Es gibt verschiedene Möglichkeiten, die Wirklichkeit wahrzunehmen: Wer ständig mit der Lupe nach Schwachstellen sucht, wird häufig seine eigenen Schwächen finden und ewiger Nörgler oder kleinlicher Übertreiber. Und er zerstört auf Dauer eine Gemeinschaft, wenn er seinen Finger zynisch in offene Wunden legt.

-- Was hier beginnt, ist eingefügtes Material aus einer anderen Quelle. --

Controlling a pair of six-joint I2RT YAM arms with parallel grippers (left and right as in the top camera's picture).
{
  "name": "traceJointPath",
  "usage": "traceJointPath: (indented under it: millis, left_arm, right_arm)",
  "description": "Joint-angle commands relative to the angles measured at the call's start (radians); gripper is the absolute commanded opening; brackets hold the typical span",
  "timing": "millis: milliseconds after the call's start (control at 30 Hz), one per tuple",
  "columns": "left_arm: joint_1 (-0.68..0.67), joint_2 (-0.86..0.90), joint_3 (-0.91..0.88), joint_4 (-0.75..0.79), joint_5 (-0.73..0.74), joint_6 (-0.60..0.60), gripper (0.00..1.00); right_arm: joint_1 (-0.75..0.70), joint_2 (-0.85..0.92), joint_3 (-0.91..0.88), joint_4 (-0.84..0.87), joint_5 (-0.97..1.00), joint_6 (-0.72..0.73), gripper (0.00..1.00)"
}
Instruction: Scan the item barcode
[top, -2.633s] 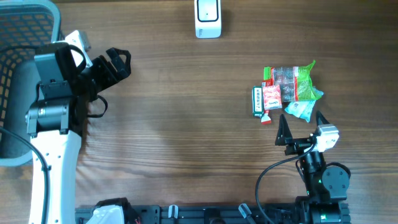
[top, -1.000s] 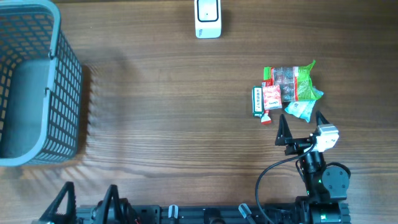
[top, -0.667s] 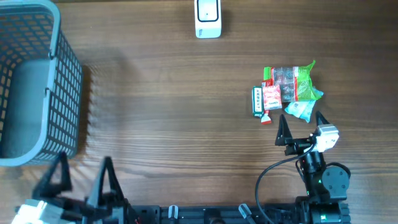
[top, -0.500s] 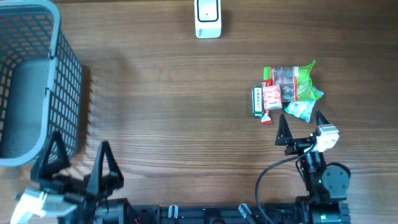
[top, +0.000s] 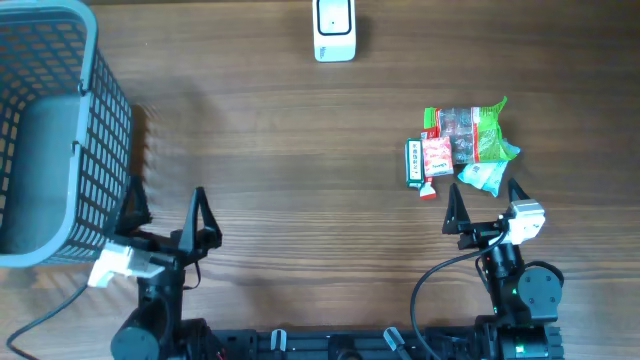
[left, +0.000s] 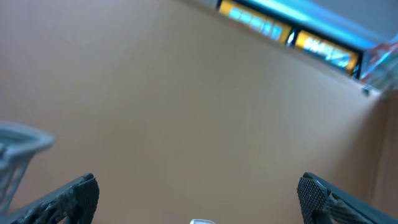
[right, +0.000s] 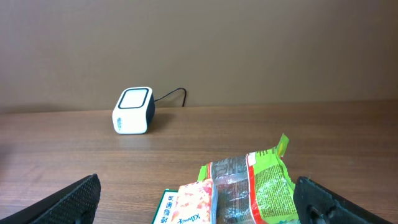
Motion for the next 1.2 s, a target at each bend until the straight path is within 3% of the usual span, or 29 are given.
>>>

Wer auf der anderen Seite alles und alle durch die rosarote Brille sieht, lobhudelt, blind liebt, Missstände einfach unter den Teppich kehrt und schlechte Eigenschaften ständig in Watte packt, wird mit der Zeit durch (Selbst-) Täuschungen enttäuscht. Und er opfert eine realistische Sicht, die eine Veränderung ermöglicht hätte.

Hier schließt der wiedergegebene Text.